* Work instruction
From the records below, please print only the lines from the one containing "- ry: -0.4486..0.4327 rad" through the one containing "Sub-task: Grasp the", both included. Skip the pictures.

* Recorded data
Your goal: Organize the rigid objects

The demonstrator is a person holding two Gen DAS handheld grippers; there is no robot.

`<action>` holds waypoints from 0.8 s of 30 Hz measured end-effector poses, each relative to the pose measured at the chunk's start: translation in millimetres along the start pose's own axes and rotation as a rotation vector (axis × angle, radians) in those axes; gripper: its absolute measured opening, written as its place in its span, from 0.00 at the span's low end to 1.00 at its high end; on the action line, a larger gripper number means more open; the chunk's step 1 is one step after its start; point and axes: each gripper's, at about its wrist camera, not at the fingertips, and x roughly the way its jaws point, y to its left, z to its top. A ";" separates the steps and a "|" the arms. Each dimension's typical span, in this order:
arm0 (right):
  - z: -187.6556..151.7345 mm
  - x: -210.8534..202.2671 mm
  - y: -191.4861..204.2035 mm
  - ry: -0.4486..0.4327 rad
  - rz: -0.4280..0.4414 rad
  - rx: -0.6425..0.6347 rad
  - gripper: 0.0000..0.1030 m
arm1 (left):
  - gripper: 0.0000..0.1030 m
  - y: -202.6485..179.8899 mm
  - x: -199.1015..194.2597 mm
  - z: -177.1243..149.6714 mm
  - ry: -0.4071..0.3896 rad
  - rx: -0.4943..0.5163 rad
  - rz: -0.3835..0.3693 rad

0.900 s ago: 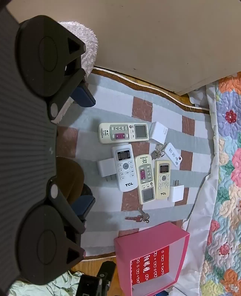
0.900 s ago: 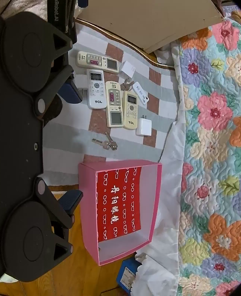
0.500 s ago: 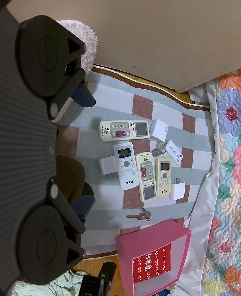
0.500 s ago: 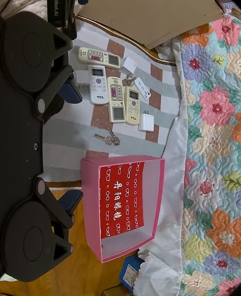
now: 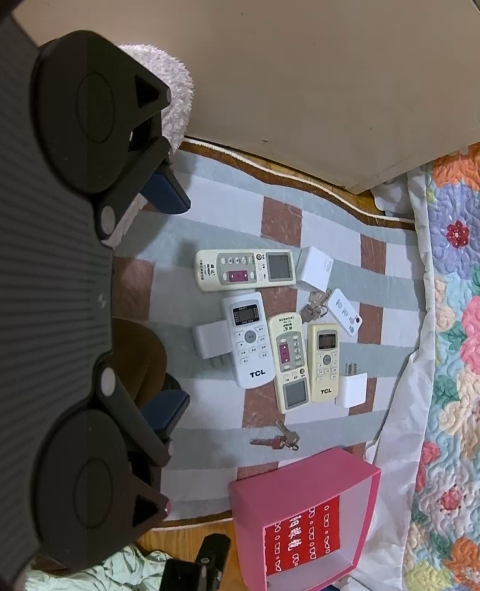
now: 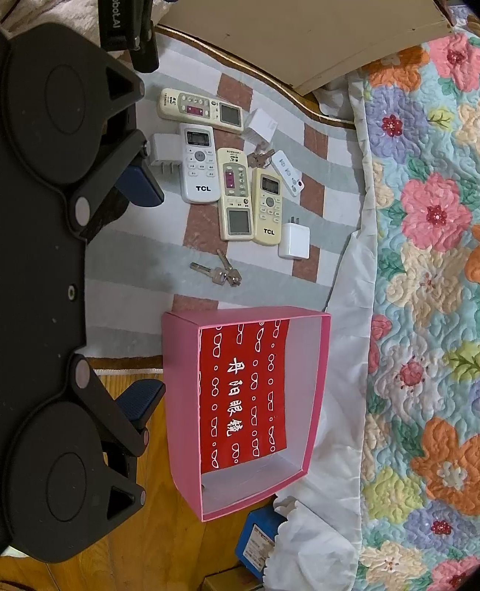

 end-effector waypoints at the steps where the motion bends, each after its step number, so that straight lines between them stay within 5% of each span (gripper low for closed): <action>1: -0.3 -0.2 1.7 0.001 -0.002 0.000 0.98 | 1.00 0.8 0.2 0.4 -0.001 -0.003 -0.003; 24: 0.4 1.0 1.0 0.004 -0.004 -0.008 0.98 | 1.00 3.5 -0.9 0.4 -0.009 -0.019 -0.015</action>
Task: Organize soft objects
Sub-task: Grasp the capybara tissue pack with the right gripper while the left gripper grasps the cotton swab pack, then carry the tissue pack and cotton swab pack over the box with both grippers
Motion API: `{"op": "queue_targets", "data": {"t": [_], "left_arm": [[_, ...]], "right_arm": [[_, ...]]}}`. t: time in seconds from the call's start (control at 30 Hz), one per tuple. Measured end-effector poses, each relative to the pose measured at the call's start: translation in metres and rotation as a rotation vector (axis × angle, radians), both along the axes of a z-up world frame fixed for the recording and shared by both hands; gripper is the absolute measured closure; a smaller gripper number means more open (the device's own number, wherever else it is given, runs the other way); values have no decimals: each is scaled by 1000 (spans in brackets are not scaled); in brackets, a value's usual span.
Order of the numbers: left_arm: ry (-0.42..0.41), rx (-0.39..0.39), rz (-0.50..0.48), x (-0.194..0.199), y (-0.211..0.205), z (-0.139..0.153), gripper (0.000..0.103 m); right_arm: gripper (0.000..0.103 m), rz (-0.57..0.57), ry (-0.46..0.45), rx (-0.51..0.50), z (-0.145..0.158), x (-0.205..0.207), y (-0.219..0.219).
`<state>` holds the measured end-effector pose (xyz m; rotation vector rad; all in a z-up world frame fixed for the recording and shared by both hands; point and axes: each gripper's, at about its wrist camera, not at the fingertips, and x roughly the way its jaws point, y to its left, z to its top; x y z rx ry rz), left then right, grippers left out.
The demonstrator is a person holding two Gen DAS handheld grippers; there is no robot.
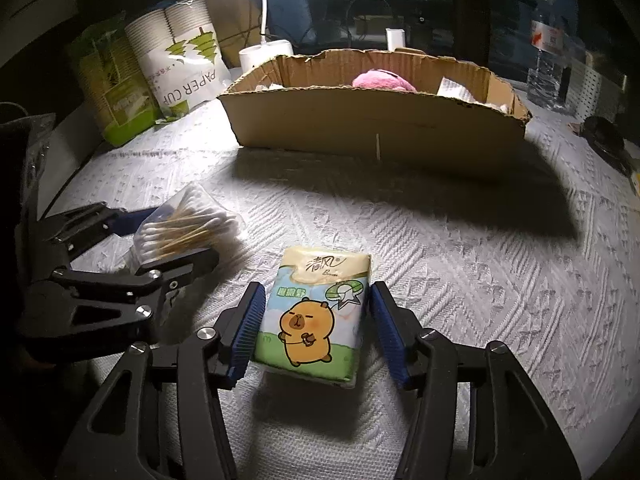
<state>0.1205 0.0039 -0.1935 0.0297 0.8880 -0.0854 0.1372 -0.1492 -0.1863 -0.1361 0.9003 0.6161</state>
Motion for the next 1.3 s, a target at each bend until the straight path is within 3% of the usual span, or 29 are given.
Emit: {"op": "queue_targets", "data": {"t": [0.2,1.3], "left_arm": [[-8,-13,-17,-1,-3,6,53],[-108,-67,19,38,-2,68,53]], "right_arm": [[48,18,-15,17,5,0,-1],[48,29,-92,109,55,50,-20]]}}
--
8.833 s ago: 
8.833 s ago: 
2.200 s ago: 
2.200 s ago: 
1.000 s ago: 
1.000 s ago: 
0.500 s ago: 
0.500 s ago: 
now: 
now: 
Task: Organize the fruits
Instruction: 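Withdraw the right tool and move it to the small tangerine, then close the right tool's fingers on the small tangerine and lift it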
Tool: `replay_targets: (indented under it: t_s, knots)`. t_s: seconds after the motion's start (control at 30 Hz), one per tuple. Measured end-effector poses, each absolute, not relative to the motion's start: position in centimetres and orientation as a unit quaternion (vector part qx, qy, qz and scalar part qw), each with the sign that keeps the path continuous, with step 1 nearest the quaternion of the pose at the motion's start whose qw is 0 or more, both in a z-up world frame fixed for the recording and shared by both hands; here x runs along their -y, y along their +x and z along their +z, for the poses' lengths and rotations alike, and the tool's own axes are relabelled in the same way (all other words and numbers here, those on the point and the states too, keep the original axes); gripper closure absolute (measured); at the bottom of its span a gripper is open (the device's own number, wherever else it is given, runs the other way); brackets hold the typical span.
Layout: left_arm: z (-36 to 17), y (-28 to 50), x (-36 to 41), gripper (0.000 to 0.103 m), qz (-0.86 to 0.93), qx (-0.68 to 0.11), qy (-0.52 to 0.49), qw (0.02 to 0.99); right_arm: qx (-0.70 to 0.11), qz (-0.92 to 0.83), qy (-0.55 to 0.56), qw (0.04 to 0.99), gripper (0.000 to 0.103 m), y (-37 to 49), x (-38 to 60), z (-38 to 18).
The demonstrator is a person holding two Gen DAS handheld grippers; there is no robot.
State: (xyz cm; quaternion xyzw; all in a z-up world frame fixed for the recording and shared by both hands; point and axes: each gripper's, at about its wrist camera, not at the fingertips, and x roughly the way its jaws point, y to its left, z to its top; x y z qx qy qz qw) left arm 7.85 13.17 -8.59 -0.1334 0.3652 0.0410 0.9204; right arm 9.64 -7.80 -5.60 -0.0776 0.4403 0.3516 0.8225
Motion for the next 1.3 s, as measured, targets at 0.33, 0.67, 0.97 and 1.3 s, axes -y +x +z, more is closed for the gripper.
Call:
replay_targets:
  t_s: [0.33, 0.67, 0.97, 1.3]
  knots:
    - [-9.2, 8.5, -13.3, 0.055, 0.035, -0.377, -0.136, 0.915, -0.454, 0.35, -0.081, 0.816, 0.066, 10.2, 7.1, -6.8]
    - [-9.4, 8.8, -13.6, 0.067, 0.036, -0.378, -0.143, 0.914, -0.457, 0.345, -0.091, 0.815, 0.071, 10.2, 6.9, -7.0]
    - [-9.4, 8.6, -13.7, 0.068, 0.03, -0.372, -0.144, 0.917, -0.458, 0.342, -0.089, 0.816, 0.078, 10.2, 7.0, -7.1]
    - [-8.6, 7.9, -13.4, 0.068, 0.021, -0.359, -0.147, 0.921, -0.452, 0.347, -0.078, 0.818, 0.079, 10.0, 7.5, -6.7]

* Answer
  - ry: -0.4486..0.4327 rad
  - rz: -0.4280..0.4414 rad
  - rx: -0.6425..0.6347 rad
  - gripper: 0.0000..0.1030 m
arm1 (left):
  - gripper: 0.0000..0.1030 m
  - y: -202.6485..179.8899 mm
  - x: -199.1015..194.2597 mm
  - z: -177.1243..149.6714 mm
  - ry: -0.4071..0.3896 rad
  - rx: -0.4943..0.5163 rad
  - rz: -0.3835..0.3693 rad

0.900 s ago: 
0.900 s ago: 
0.500 s ago: 
0.500 s ago: 
now: 
now: 

 end-effector waypoints at the steps where the motion bends, each after its step number, so that straight lines between them stay within 5% of each span (gripper low for closed): <action>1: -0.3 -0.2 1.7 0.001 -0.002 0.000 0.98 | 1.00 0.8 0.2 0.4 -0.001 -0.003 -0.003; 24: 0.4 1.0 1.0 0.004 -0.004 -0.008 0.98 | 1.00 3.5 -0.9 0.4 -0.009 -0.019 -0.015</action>
Task: Organize soft objects
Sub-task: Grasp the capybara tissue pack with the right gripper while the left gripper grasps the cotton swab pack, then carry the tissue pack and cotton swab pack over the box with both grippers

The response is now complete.